(Items from a dataset)
——————————

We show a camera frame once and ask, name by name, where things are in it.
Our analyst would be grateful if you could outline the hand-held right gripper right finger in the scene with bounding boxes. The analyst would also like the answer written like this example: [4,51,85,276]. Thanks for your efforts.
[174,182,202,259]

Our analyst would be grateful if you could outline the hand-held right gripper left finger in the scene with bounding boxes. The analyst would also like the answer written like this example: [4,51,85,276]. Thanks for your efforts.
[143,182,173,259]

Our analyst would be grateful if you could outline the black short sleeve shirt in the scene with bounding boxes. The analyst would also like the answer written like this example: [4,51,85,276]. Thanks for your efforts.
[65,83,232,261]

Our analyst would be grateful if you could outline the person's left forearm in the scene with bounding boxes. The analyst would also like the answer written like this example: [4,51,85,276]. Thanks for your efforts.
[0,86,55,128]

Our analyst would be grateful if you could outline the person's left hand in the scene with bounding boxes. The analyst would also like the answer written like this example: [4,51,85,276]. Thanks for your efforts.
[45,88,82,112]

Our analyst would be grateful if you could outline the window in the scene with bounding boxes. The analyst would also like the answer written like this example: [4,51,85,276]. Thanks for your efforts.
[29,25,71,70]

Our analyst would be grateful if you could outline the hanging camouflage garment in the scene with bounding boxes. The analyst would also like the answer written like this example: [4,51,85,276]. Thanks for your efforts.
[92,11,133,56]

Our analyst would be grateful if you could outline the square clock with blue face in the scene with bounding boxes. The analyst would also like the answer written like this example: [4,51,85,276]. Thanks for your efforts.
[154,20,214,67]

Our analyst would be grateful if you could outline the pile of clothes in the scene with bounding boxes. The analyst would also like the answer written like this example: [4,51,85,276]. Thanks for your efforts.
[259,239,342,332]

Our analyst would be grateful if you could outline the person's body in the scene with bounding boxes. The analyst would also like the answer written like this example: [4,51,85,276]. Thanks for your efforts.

——————————

### Task
Every record above is to be copied out again exactly as written.

### Expected output
We show a camera frame once and ask, name by name, where things are in it.
Our analyst would be grateful if you could outline the hand-held right gripper right finger in the scene with bounding boxes. The analyst would also like the answer written like this example: [4,51,85,276]. Thanks for your efforts.
[174,182,202,259]

Our analyst would be grateful if you could outline the hand-held right gripper left finger in the scene with bounding boxes. The analyst would also like the answer written like this example: [4,51,85,276]. Thanks for your efforts.
[143,182,173,259]

Our analyst would be grateful if you could outline the black short sleeve shirt in the scene with bounding boxes. The analyst would also like the answer written like this example: [4,51,85,276]. Thanks for your efforts.
[65,83,232,261]

Our analyst would be grateful if you could outline the person's left forearm in the scene with bounding boxes. The analyst would also like the answer written like this example: [4,51,85,276]. Thanks for your efforts.
[0,86,55,128]

Our analyst would be grateful if you could outline the person's left hand in the scene with bounding boxes. The analyst would also like the answer written like this example: [4,51,85,276]. Thanks for your efforts.
[45,88,82,112]

Our analyst would be grateful if you could outline the window in the scene with bounding boxes. The analyst would also like the answer written like this example: [4,51,85,276]. Thanks for your efforts.
[29,25,71,70]

Our analyst would be grateful if you could outline the hanging camouflage garment in the scene with bounding boxes. The analyst would also like the answer written like this example: [4,51,85,276]. Thanks for your efforts.
[92,11,133,56]

Our analyst would be grateful if you could outline the square clock with blue face in the scene with bounding boxes. The analyst would also like the answer written like this example: [4,51,85,276]. Thanks for your efforts.
[154,20,214,67]

Our analyst would be grateful if you could outline the pile of clothes in the scene with bounding boxes. The analyst would also like the answer written like this example: [4,51,85,276]. Thanks for your efforts.
[259,239,342,332]

Our analyst would be grateful if you could outline the person's body in the scene with bounding boxes. The analyst would also like the answer written like this example: [4,51,85,276]. Thanks for your efforts.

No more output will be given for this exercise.